**Task requirements:**
Your answer should be the line containing "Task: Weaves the" and each line after it through the end of the data below, repeated exactly.

**Provided material:**

======

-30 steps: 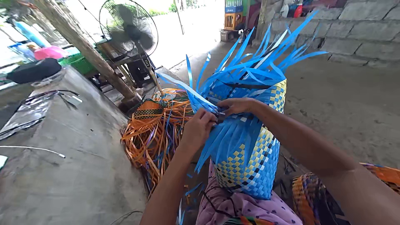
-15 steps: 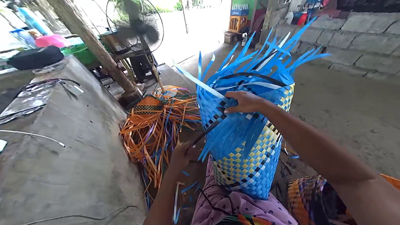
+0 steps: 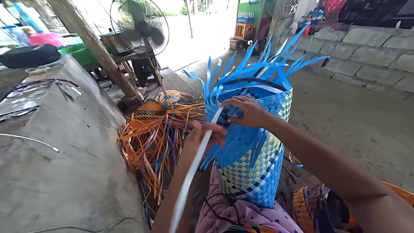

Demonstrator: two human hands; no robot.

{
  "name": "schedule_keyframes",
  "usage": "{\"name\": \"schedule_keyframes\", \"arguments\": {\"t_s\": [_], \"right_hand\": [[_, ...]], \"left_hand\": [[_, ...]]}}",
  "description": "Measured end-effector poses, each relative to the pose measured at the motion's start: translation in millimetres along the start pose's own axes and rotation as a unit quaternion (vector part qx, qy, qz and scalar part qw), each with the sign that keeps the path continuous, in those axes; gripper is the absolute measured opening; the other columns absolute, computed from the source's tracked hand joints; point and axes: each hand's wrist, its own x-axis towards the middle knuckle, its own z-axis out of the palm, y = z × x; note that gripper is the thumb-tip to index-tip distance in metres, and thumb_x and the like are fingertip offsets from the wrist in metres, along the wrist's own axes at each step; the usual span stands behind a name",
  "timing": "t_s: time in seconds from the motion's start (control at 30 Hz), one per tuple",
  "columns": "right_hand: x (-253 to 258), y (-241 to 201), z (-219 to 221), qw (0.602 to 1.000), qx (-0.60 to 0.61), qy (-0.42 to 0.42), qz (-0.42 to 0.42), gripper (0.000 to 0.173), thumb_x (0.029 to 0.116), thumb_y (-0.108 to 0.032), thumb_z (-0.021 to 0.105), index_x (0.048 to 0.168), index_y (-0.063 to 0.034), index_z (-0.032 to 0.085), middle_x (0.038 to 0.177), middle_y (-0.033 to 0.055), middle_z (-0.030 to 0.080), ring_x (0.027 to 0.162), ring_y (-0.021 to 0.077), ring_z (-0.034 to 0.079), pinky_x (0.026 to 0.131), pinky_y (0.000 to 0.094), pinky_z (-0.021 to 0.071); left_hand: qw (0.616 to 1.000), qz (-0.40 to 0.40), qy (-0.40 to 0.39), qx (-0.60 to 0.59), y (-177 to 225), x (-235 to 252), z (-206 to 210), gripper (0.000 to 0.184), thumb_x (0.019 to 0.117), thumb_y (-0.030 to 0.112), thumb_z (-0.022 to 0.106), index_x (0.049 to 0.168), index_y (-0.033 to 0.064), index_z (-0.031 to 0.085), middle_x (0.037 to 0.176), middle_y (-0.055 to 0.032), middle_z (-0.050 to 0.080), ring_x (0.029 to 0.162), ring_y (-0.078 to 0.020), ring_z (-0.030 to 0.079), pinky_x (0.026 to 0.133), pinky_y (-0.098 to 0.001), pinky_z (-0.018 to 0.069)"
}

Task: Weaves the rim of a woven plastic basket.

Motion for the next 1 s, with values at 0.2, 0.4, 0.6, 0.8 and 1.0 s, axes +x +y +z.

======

**Answer to the problem:**
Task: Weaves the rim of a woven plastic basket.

Motion for the next 1 s, with values at 0.2, 0.4, 0.6, 0.8 and 1.0 s, axes +x +y +z.

The exercise calls for nothing more.